For the records below, tally every line that has the word "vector" and reply with the number alone.

TASK INPUTS: Begin

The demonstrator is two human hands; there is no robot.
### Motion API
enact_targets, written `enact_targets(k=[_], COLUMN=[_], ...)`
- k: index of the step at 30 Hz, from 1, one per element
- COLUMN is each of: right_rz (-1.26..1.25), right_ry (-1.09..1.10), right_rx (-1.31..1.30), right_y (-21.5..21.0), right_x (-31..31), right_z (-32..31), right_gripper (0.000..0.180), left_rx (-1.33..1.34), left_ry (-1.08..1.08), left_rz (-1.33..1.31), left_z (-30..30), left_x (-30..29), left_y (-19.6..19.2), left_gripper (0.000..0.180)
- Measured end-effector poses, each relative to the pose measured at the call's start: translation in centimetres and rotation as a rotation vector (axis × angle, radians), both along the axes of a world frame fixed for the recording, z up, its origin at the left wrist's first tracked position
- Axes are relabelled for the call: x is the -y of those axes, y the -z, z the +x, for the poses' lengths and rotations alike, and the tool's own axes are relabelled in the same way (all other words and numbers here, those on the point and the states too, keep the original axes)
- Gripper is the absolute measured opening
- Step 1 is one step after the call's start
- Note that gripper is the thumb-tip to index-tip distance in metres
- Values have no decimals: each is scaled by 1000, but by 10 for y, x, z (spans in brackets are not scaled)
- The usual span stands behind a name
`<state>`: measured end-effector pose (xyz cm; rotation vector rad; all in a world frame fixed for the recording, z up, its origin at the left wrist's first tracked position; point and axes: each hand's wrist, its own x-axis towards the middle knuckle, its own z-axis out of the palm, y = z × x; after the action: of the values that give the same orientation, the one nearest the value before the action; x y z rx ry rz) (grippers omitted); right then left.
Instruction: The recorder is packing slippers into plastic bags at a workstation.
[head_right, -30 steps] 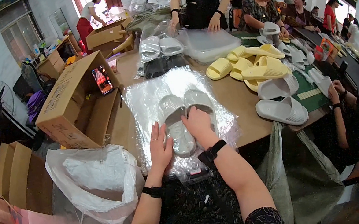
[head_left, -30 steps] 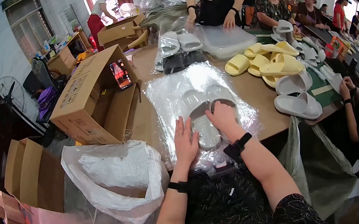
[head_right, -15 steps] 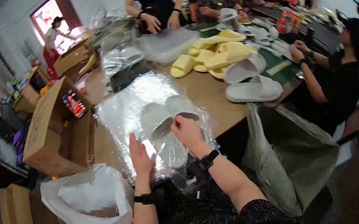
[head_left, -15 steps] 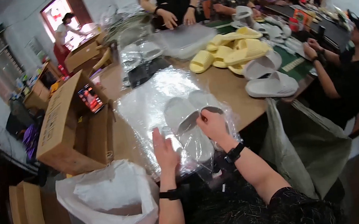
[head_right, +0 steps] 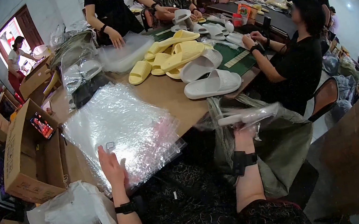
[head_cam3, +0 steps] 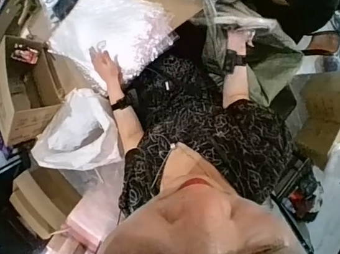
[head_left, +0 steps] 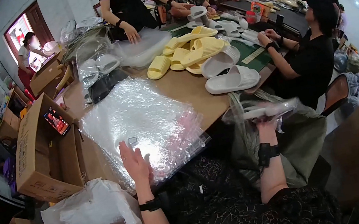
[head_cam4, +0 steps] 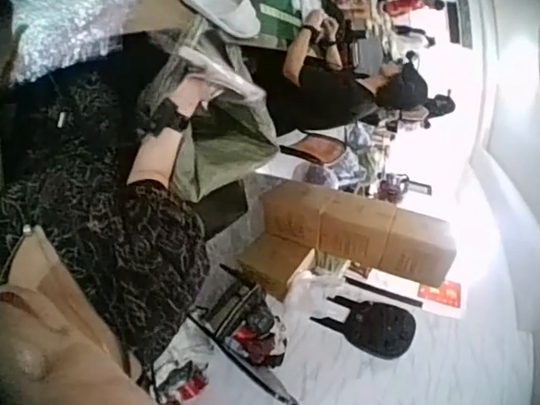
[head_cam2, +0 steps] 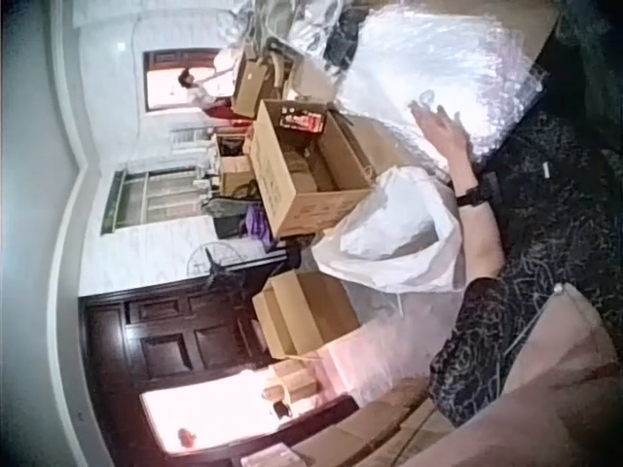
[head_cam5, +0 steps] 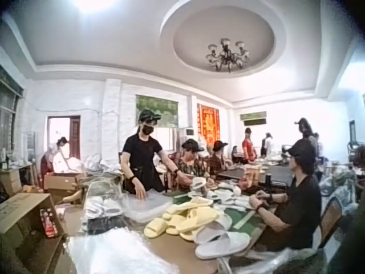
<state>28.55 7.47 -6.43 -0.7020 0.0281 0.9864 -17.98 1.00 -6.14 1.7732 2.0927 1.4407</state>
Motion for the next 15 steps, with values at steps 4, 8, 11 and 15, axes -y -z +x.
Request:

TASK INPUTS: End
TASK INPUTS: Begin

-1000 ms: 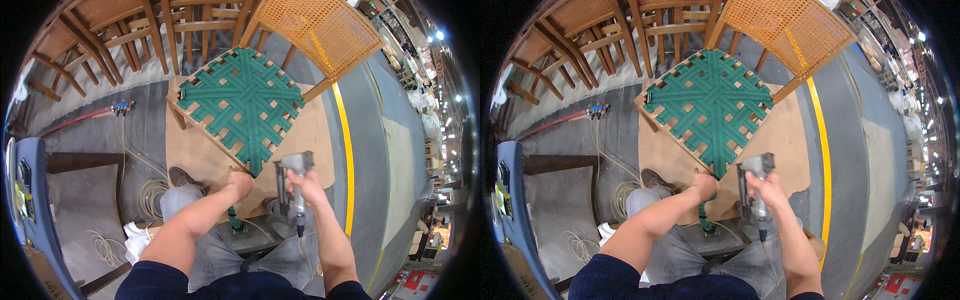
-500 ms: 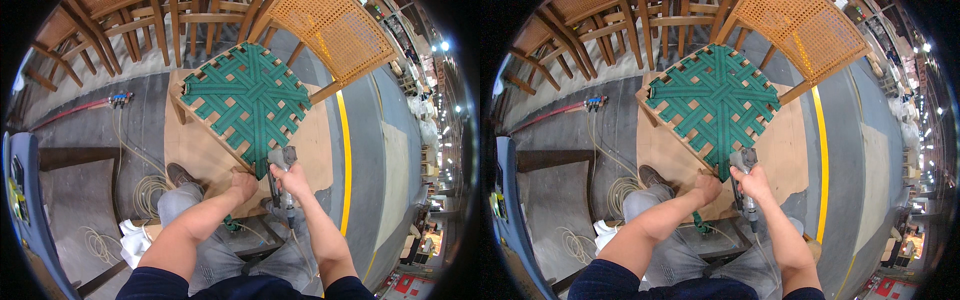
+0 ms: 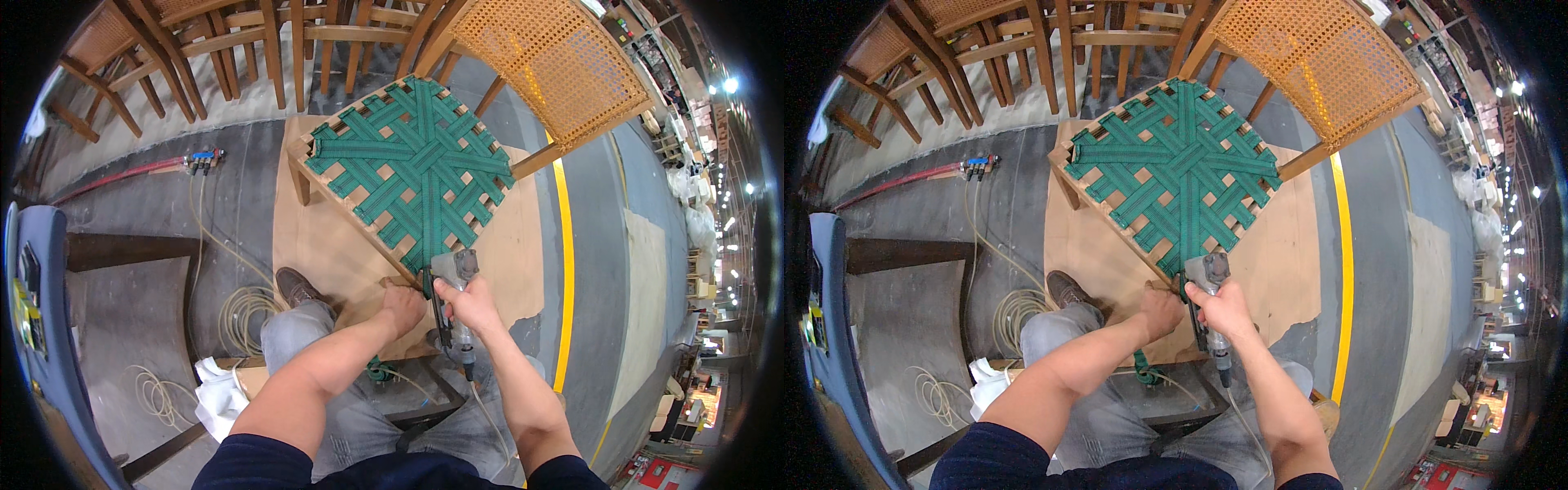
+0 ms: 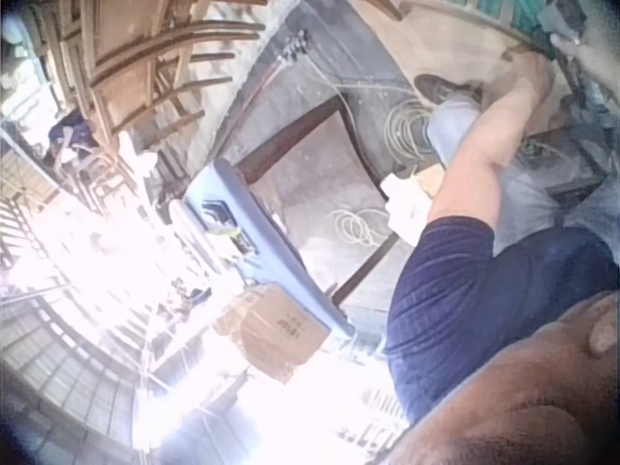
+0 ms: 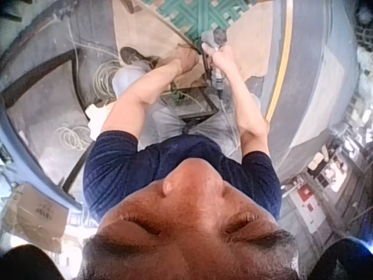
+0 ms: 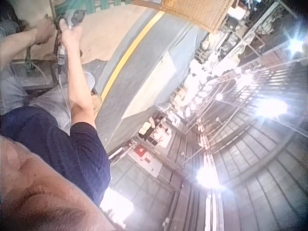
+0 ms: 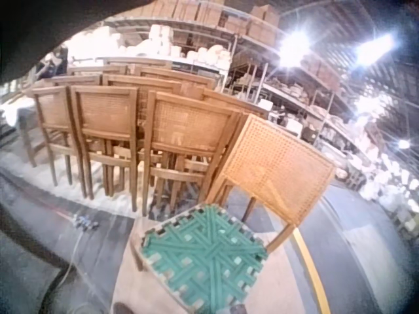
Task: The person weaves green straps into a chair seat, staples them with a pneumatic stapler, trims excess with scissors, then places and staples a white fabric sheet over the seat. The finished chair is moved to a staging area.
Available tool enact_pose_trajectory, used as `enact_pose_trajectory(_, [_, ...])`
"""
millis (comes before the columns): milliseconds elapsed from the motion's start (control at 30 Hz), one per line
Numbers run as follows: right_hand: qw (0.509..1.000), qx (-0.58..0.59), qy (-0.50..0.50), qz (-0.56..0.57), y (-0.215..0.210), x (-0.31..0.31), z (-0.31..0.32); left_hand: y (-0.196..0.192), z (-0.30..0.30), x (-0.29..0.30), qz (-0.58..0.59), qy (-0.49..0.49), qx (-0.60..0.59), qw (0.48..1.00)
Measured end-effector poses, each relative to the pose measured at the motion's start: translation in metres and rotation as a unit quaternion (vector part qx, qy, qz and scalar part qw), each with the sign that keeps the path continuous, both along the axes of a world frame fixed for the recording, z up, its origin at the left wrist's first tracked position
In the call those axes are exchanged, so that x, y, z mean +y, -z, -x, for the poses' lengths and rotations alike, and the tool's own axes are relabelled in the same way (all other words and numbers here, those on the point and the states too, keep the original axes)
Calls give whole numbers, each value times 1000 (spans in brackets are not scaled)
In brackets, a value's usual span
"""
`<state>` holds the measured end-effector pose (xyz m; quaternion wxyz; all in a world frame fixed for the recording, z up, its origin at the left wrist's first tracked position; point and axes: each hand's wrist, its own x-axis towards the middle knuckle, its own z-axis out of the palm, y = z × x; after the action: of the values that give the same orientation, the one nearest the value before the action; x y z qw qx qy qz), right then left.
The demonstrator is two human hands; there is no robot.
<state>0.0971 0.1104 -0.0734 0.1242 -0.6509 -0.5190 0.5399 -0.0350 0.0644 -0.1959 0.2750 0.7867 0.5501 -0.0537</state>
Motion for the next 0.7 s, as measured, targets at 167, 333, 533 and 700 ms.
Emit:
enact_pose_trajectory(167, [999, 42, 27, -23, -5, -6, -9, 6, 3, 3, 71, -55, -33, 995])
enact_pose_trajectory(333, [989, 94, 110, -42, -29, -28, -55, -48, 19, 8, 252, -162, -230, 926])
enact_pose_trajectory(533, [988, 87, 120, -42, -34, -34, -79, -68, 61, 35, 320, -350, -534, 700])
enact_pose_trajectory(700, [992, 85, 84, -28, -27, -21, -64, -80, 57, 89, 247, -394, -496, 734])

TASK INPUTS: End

> [TASK RESPONSE]:
3